Related: Visiting Jamaica with family
American Airlines is restarting some flights as soon as today. It will soon be flying from both Charlotte (CLT) and Dallas Fort Worth (DFW) to Montego Bay. AA begins flying from Miami on July 2 to Kingston for as low as $310 roundtrip in main cabin. Or you can fly in business class for another $264. You can fly from New York JFK via MIA for $461 in the main cabin.
United Airlines has direct flights from Newark to Sangster International Airport in Montego Bay (MBJ) which is within the open corridor for 90,000 miles and $140 in taxes and fees. You could fly in coach for 35,000 United miles and $140 in taxes and fees. That same trip would be $469 in cash in main cabin (non-basic).

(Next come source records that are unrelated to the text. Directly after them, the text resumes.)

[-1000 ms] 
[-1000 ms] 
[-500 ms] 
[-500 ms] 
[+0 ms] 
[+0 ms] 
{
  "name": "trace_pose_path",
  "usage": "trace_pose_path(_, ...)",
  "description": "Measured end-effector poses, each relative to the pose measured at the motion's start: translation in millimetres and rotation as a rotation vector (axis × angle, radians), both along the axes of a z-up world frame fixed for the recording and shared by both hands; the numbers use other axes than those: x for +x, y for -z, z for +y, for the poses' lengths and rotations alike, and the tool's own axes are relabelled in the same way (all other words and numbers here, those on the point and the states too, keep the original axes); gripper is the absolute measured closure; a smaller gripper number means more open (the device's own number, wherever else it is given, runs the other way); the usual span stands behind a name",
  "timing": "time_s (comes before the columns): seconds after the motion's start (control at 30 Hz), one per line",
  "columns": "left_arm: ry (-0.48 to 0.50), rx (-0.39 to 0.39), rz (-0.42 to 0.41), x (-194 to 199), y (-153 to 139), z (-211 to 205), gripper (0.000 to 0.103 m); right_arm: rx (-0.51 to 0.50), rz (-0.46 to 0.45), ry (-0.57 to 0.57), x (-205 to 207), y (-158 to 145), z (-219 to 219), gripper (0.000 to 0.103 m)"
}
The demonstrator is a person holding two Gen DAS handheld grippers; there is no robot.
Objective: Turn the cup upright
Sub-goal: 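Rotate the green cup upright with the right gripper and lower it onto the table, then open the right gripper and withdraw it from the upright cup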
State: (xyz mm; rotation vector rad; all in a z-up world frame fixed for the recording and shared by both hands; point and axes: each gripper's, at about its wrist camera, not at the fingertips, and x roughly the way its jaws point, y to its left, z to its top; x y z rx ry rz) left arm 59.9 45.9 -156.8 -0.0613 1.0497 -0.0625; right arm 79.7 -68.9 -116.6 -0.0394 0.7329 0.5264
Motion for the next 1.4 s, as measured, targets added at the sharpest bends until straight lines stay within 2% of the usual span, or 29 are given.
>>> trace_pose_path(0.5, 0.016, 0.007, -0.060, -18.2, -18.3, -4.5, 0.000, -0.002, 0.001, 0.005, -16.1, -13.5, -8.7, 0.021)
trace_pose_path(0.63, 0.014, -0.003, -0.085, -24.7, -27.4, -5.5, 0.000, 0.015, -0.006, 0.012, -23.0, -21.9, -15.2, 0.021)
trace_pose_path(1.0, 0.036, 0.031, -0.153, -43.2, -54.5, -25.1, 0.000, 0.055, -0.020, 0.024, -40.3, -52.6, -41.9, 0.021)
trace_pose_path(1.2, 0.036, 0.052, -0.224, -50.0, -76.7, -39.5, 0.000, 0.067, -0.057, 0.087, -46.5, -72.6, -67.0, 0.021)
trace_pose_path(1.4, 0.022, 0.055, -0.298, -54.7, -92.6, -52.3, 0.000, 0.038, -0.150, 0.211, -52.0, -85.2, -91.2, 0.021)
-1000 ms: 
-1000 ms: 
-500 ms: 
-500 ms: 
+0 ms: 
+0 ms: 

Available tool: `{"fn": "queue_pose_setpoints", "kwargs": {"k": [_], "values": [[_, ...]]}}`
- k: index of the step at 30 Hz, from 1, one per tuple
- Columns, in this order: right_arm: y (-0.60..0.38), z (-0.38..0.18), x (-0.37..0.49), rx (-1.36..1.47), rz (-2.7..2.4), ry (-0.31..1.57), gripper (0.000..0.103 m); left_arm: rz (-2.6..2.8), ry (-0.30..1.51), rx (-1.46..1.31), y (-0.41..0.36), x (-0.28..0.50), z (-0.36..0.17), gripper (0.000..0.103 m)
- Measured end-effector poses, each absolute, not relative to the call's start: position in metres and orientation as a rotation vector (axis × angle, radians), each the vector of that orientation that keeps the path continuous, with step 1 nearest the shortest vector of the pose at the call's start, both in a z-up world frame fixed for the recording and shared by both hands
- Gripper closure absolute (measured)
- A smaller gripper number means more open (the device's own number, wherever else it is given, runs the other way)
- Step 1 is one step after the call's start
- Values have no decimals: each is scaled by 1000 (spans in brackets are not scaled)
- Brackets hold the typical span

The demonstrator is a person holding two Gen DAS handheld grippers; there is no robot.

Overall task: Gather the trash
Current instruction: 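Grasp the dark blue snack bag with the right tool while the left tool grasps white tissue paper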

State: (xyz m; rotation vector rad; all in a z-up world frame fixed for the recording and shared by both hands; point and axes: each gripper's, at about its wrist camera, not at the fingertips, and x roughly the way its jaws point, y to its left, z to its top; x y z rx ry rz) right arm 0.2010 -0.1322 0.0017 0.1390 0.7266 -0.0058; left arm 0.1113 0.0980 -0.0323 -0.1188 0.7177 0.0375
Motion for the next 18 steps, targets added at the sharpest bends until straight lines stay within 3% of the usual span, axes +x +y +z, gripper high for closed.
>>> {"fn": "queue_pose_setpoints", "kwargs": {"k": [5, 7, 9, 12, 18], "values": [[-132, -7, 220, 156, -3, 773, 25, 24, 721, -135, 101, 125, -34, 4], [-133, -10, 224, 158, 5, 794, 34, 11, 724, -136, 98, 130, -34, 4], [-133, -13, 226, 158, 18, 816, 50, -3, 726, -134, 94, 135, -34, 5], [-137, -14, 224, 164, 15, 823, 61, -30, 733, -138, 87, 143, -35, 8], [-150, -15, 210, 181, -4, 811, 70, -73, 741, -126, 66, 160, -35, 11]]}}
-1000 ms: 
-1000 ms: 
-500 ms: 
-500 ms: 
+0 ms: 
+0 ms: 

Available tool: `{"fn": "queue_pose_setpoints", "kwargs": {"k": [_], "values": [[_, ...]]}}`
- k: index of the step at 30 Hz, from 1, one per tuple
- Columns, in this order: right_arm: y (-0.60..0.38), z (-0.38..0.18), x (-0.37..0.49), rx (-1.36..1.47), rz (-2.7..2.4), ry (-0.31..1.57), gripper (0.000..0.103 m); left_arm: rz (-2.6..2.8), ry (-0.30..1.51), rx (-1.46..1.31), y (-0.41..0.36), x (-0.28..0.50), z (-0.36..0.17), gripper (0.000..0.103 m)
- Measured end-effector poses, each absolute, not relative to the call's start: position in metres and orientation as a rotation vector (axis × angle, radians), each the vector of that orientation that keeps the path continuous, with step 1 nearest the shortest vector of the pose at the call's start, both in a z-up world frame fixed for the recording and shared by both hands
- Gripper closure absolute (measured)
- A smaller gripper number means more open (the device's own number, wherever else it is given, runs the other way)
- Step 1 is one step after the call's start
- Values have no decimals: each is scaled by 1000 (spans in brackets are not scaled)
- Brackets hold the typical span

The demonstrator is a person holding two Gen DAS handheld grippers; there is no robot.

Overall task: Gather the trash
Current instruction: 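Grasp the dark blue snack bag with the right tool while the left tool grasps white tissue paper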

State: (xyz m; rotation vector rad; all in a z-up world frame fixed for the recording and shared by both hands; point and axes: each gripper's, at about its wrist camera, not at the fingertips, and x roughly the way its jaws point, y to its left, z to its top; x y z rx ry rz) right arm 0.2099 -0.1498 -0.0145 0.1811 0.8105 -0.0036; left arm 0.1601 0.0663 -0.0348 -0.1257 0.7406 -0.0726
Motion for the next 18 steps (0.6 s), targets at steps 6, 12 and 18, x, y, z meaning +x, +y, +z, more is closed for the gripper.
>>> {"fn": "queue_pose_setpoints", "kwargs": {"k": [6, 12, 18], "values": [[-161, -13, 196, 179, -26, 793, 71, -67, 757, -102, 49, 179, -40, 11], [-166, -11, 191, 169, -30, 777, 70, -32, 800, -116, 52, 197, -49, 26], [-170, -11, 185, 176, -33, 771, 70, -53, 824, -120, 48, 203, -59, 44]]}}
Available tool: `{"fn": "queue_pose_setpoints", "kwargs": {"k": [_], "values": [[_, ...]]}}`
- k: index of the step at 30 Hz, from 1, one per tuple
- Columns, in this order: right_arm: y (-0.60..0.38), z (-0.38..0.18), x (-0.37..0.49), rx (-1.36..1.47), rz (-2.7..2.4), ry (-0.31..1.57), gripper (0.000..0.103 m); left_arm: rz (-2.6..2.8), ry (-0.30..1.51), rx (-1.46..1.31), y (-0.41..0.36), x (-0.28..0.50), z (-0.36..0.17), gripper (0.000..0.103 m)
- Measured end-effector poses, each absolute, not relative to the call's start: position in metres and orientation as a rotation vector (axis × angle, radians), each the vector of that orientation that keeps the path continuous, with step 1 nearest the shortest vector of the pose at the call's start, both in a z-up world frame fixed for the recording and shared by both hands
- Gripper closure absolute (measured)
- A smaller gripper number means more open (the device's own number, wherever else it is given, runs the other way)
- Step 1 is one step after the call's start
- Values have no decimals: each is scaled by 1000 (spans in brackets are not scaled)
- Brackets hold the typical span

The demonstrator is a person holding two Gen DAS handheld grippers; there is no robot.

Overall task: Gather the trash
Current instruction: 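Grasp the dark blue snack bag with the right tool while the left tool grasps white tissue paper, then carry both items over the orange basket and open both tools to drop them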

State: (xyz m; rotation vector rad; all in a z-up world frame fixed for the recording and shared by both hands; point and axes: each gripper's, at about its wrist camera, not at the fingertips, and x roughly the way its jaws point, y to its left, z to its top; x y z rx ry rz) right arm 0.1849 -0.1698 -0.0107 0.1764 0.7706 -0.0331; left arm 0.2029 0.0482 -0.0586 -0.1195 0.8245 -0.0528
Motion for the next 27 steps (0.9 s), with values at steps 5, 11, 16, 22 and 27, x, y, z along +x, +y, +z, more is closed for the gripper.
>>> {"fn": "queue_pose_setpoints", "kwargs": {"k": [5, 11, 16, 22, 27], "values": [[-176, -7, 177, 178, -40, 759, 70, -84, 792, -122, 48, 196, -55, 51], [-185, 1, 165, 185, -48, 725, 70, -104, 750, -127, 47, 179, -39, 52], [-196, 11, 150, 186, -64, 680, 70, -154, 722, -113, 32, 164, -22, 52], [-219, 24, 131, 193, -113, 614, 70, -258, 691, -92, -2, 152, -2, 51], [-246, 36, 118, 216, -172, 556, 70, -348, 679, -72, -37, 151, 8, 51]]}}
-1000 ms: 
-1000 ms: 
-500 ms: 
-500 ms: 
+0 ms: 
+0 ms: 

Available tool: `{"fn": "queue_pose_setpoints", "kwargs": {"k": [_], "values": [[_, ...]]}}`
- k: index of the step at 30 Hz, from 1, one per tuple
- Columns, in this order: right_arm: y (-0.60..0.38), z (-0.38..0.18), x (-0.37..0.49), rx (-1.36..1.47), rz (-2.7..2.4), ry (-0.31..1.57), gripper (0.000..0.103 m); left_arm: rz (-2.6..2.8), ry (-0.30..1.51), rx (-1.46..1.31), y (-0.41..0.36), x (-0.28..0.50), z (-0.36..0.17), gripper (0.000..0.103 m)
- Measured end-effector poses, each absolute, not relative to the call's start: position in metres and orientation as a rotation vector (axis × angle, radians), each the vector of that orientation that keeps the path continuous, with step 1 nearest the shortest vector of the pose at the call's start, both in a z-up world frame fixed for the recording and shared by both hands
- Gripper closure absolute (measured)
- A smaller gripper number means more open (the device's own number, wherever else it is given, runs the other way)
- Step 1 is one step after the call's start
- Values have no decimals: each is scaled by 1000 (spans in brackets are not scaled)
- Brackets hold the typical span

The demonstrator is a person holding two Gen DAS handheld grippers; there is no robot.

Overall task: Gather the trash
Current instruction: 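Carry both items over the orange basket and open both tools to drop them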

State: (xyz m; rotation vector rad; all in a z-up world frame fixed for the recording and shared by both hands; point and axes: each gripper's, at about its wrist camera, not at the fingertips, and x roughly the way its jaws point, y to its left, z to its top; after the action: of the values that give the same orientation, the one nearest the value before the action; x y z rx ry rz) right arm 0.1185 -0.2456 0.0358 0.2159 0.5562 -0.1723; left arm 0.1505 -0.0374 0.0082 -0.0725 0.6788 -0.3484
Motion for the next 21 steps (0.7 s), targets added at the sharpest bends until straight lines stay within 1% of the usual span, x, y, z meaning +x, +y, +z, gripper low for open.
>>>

You could fly via Delta Air Lines to Kingston in main cabin for $527 or $478 in basic economy. The same flight would be 28,000 miles and $161 in taxes.
Southwest Airlines is expected to resume service to Montego Bay from Baltimore Washington International Airport (BWI) and Orlando International Airport (MCO) on July 1.
Where to Stay
Hilton’s Montego Bay all-inclusive resort, the Hilton Rose Hall Resort & Spa, as well as Hyatt’s all-inclusive properties Zilara Rose Hall and Hyatt Ziva, all reopen July 1, with rates beginning around $300/night at each destination.
Related: Review of the Hyatt Zilara Rose Hall
For example, If you wanted to stay at Hyatt’s Rose Hall all-inclusive it would be $295/night or 25,000 World of Hyatt points/night.
Related: Reopening guide: country-by-country
Hotels.com shows more than 1,200 hotels and guest properties on the island of Jamaica with availability during the first week of reopening, with more than 100 properties open in capital city Kingston alone. However, note that Kingston does not fall within the COVID-19 resiliency corridor designated by the government, so travelers visiting the capital city of Jamaica will have to quarantine in place until their coronavirus tests come back negative.
Most of the properties listed are guesthouses and similar housing, although major chain properties include Marriott hotels AC Hotel Kingston from $167/night or the Courtyard by Marriott Kingston from $205 per night. Notably, the Hyatt’s Kingston-based Trident Hotel is not yet booking guests.